The most dramatic cut would be the rate for businesses which would drop from 35% down to 15 percent. Business income reported on individual tax returns would also be taxed at 15 percent. But there would also be significant changes to the individual tax rates. From the NY Times:
The Trump administration would double the standard deduction, essentially eliminating taxes on the first $24,000 of a couple’s earnings. It also called for the elimination of most itemized tax deductions but would leave in place the popular deductions for mortgage interest and charitable contributions. The estate tax and the alternative minimum tax, which Mr. Trump has railed against for years, would be repealed under his plan.
The Wall Street Journal notes another change that will impact individuals living in states with high tax rates:
Mr. Trump is proposing to repeal a provision of the tax code that allows individuals to deduct the state and local taxes they pay from their reportable income. That will hurt residents of high-tax states such as New York, New Jersey and California and spur objections from some Republican lawmakers in those states.
The plan was unveiled at the White House by Treasury Secretary Steve Mnuchin and National Economic Director Gary Cohn. Cohn spoke first at the rollout calling the plan “one of the biggest tax cuts in American history.”

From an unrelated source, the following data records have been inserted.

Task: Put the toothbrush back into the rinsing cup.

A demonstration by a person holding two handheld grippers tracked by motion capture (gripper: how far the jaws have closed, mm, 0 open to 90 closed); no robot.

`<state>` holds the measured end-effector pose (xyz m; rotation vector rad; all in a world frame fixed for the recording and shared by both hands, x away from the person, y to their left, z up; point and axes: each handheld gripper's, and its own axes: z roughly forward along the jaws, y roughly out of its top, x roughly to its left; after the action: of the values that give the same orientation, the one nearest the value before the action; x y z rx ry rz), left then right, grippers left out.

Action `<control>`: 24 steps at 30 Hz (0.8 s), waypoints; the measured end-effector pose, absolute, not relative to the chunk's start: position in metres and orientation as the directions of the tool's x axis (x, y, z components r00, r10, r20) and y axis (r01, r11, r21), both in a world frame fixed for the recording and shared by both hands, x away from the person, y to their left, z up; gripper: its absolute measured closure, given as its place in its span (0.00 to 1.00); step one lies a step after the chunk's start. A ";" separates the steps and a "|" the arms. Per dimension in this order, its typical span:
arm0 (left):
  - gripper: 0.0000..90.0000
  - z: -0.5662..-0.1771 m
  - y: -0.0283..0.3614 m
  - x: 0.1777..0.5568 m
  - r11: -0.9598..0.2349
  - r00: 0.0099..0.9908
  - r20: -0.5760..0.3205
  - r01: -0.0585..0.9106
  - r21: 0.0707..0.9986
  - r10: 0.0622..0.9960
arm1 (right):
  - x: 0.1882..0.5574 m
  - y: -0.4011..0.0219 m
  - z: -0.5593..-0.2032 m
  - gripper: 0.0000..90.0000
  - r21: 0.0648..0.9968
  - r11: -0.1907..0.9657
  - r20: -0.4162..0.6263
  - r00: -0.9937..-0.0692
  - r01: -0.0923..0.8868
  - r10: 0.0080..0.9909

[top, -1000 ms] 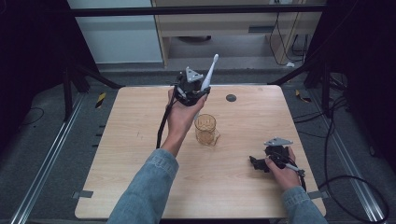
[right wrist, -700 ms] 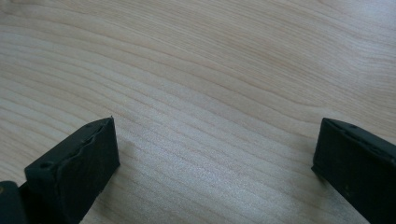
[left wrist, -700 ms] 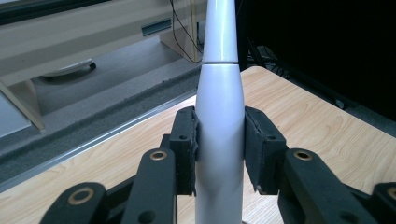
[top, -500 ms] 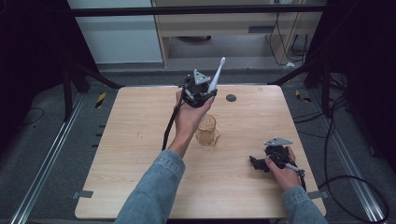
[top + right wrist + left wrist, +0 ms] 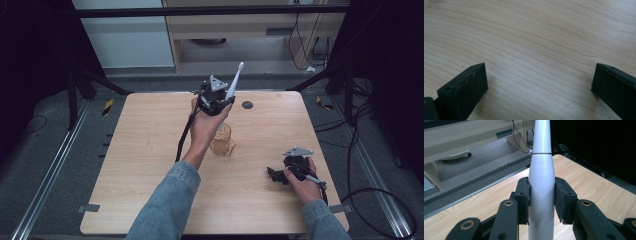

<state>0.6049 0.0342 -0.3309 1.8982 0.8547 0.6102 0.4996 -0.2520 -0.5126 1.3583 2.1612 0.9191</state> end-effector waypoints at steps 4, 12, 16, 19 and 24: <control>0.74 -0.334 0.033 0.605 -0.327 0.637 0.060 0.310 0.893 0.768 | 0.500 -0.252 -0.513 0.00 0.723 0.303 -0.007 -0.433 0.620 0.901; 0.74 -0.337 0.032 0.607 -0.329 0.643 0.062 0.305 0.894 0.764 | 0.500 -0.252 -0.513 0.00 0.724 0.303 -0.005 -0.434 0.620 0.901; 0.74 -0.341 0.033 0.607 -0.324 0.642 0.055 0.310 0.894 0.764 | 0.500 -0.252 -0.513 0.00 0.724 0.303 -0.006 -0.434 0.620 0.901; 0.74 -0.344 0.033 0.607 -0.323 0.642 0.050 0.316 0.892 0.765 | 0.500 -0.252 -0.513 0.00 0.724 0.303 -0.006 -0.434 0.619 0.901; 0.74 -0.348 0.035 0.608 -0.321 0.640 0.045 0.322 0.891 0.767 | 0.500 -0.252 -0.513 0.00 0.724 0.303 -0.005 -0.434 0.620 0.901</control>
<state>0.6079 0.0348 -0.3477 1.9075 0.8602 0.5864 0.4998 -0.2520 -0.5126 1.3561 2.1635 0.9228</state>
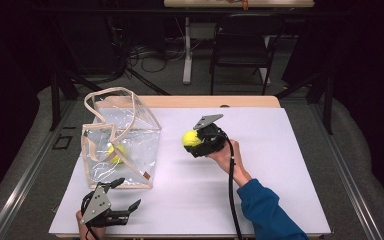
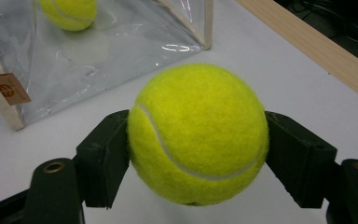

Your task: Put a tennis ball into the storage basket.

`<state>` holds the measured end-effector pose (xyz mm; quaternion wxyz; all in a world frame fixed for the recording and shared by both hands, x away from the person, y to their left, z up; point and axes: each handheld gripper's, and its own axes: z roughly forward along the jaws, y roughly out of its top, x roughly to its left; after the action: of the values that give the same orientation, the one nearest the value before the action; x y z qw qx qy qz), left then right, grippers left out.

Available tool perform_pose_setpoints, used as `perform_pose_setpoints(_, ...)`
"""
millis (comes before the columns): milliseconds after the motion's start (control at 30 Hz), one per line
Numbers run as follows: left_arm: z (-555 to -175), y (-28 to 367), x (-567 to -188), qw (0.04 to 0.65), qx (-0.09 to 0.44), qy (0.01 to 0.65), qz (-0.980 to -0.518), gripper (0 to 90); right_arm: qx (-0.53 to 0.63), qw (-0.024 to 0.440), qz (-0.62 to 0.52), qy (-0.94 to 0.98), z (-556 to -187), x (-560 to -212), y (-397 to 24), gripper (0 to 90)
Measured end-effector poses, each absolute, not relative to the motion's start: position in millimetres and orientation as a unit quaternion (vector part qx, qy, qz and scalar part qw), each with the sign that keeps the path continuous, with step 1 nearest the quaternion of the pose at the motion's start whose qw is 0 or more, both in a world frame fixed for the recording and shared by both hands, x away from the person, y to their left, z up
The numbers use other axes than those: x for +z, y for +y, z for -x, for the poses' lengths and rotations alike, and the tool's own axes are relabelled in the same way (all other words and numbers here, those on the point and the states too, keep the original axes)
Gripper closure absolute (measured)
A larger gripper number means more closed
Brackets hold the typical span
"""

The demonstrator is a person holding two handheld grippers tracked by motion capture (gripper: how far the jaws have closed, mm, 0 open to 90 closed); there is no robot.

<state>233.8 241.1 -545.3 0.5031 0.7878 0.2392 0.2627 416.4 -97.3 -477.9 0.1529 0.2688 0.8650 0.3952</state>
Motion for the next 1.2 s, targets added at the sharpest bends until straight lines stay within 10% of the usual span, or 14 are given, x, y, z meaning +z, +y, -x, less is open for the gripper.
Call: perform_pose_setpoints(1200, -234, 241, -545, 0.504, 0.262, 0.239, -0.787, 16.0, 0.42, 0.171, -0.257, 0.854, -411, -451, -96, 26.1)
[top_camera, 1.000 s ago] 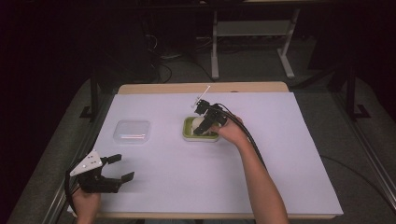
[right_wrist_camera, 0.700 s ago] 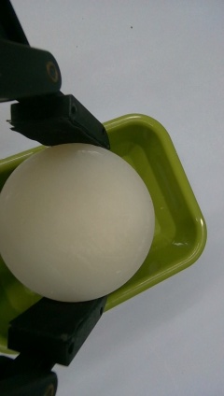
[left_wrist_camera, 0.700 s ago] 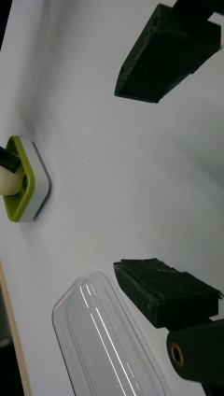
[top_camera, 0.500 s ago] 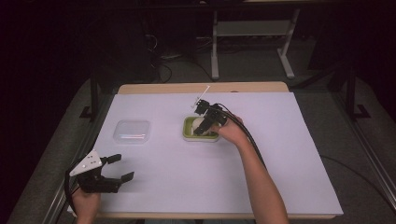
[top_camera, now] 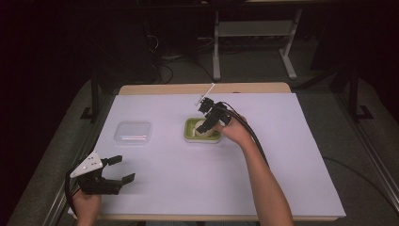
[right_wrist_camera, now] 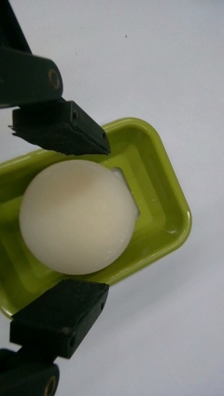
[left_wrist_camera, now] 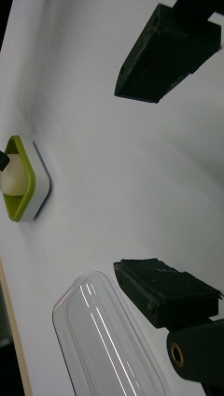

“We are going to cut taxes and simplify the tax code by taking the current 7 tax brackets we have today and reducing them to only 3 brackets,” Cohn said. He closed his remarks predicting pushback from all sides. “This isn’t going to be easy. Doing big things never is. We’ll be attacked from the left and we’ll be attacked from the right,” Cohn said.
Secretary Mnuchin took the podium to talk about the business tax side of the plan. “The president’s objective is creating economic growth and as we’ve said before we believe we can get back to 3% or higher GDP that is sustainable in this country,” Mnuchin said.
The media response to the announcement was about what you’d expect. At first there were questions seeking more details, i.e. exactly who will pay the new individual rates, etc. However, by the end of this clip the Treasury Secretary is being asked for Trump’s tax returns and reporters are questioning whether this change will benefit Trump’s businesses.
So if you’re wondering what the spin on this is going to be over on MSNBC, that’s probably going to be it. Plans for a massive business tax cut and simplification of the system for everyone is suspect because the changes would also benefit the President.